The more sparks you collect the more environments are unlocked. Each one a blank canvas ready for your brush, and each one with further challenges of increasing complexity to play around with. Thankfully there is depth to the types of challenges the game throws at you. The Incredible Machine-esque experience has been expanded on by adding additional glosses such as high score targets or construction assignments. But for those of you who can’t really be stuffed finding out the million and one ways to put a rubber ball into a flaming hoop there is always the free create option, where your imagination and the game’s physics engine are your only real limitations.
Included in this buffet of choice, however, are a few hiccups and false starts. For a game that enables you to do anything with (almost) anything there is a noticeable lack of guidance. Now, I don’t mean that there is a lack of handy tips and tricks, and familiarising yourself with the controls is easy enough. My criticism is directed more at the way the Create world works and how to navigate yourself through it. I spent a frustrating 40 minutes figuring out how to move on to a second environment after completing all the challenges in my first. Now, it’s totally plausible that my lack of imagination was obscuring me from the blindingly obvious, but it’s also possible that the game was expecting a little too much too early; by not being as obvious as it could have been.
The gameplay of the main draw card – the challenges – is undoubtedly fun. There is a multitude of ways to complete any given task and Bright Light Studios have managed to successfully find a way to tap into that most primal of emotions; the joy of figuring stuff out. But some of the tasks are diabolically challenging and will need a lot of thought and / or patience. Both things which, unfortunately, I only have a limited daily allocation of. In addition, the scope and difficulty of the challenges is a little slow to advance. Now, this is for good reason – for a younger generation of gamers the “softly, softly” approach will probably be appreciated. But there are also gamers out there who want to get into the crazy complicated contraptions right away, and they may get a little frustrated by the slow slog through the title’s early tiers.

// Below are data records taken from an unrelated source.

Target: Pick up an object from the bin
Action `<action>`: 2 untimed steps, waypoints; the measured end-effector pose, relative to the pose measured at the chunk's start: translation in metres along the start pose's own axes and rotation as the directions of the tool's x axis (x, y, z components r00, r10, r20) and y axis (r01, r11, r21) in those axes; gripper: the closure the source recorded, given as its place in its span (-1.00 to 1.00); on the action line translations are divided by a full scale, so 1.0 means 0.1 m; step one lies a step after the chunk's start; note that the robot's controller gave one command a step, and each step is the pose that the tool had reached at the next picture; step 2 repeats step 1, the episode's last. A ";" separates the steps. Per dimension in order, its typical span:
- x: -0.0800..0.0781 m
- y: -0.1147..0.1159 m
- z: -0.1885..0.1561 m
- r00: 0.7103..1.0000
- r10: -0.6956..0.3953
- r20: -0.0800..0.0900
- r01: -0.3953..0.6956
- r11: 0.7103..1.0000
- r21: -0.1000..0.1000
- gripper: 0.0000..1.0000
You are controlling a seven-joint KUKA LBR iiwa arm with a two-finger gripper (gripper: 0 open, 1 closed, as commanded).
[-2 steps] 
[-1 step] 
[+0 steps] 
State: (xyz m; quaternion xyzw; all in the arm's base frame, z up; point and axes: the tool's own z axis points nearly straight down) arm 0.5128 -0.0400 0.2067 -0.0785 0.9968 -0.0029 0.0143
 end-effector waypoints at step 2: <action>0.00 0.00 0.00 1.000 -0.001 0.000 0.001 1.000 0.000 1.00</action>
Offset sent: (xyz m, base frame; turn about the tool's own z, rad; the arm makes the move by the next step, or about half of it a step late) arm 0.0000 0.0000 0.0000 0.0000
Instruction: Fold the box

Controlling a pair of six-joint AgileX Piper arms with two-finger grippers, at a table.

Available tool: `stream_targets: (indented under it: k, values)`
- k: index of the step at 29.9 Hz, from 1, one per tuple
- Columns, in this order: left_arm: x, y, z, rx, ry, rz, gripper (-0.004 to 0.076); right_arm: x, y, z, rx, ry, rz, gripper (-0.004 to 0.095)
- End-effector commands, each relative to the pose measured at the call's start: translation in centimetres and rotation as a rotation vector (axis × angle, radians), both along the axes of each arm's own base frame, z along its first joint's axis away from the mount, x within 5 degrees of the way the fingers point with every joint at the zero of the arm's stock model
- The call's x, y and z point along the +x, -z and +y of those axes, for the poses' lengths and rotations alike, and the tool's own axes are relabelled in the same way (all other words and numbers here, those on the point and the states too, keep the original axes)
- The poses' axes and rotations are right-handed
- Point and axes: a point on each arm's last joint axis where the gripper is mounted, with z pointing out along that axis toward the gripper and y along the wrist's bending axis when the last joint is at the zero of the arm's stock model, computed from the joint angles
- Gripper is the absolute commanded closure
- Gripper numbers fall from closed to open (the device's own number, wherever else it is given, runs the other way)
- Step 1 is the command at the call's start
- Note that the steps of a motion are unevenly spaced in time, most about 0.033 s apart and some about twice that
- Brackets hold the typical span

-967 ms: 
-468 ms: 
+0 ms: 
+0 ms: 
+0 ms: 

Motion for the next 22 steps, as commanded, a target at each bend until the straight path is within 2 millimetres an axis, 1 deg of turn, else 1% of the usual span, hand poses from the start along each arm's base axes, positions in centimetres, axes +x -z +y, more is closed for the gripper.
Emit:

Bright Light Studio’s Create is a fun little title with hours of re-playability and value. It’s polished, it’s imaginative and it’s interesting. But it will take a special kind of gamer to stick with it and really drill down through all of its nuances. Unfortunately, I’m just not that kind of gamer. The reason I’m raising this is that Create will not be a title for everyone. For some, it will be fulfilling experience of imaginative inquiry. For others it will be no more than an interesting curio.
But it can be safely said that the bare bones are here, and Bright Light Studios have provided you with all the necessary tools to get you going. Ultimately the value of this title is up to you and what you do with it.
But that’s kinda what creation is all about, right?